▶ **What you need to do**
Copy, from the material below, each line that contains the word "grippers".

▶ **Given data**
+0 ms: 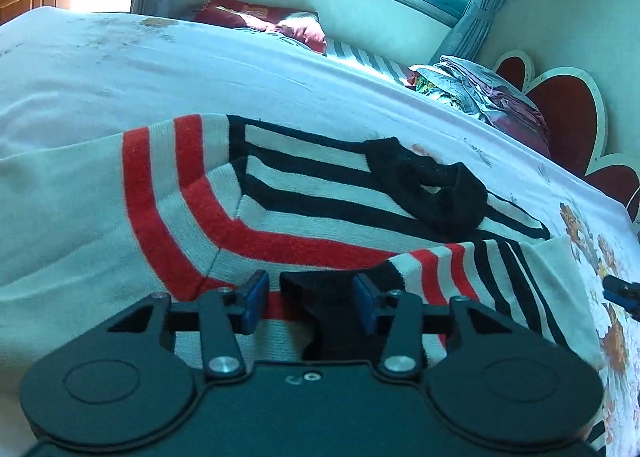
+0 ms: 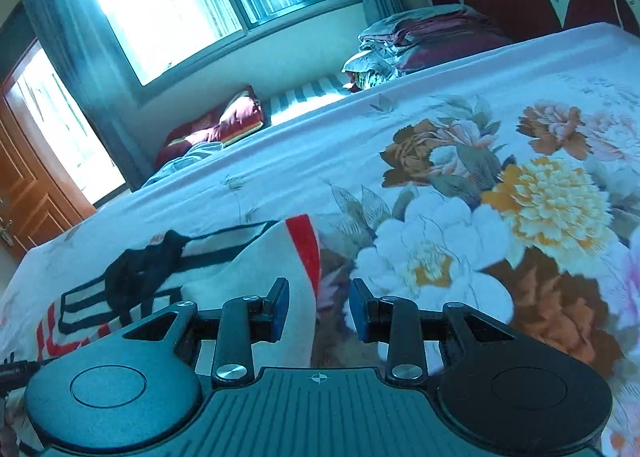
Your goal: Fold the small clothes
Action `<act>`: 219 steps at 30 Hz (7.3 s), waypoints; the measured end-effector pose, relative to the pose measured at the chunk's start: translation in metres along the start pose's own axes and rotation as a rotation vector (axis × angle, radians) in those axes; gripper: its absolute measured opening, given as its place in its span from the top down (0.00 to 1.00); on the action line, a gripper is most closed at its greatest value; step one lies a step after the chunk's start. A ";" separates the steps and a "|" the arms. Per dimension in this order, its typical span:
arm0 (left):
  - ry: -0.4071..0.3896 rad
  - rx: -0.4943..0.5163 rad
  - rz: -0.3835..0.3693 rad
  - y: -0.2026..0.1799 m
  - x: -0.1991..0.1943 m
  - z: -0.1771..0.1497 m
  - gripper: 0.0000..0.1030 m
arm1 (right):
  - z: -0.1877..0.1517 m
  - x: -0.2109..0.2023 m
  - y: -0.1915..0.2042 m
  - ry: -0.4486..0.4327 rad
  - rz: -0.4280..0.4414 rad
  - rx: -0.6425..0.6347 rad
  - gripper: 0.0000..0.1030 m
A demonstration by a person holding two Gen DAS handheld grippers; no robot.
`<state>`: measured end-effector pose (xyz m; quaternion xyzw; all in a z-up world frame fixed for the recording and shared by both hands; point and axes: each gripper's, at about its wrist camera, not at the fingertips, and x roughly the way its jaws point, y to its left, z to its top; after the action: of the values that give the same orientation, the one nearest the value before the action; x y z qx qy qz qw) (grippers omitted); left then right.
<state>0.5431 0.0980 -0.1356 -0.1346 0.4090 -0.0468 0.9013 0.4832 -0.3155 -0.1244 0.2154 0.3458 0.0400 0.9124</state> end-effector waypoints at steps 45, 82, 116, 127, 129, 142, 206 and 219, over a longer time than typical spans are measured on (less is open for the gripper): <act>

▶ **Problem solution**
A demonstration by a person holding two Gen DAS handheld grippers; no robot.
`<state>`: measured end-effector pose (xyz m; quaternion xyzw; all in a z-up world frame fixed for the recording and shared by both hands; point and axes: each gripper's, at about its wrist camera, not at the fingertips, and x roughly the way its jaws point, y to its left, z to its top; after the action: of the values that give the same orientation, the one nearest the value before the action; x y z qx qy qz qw) (grippers omitted); left then right.

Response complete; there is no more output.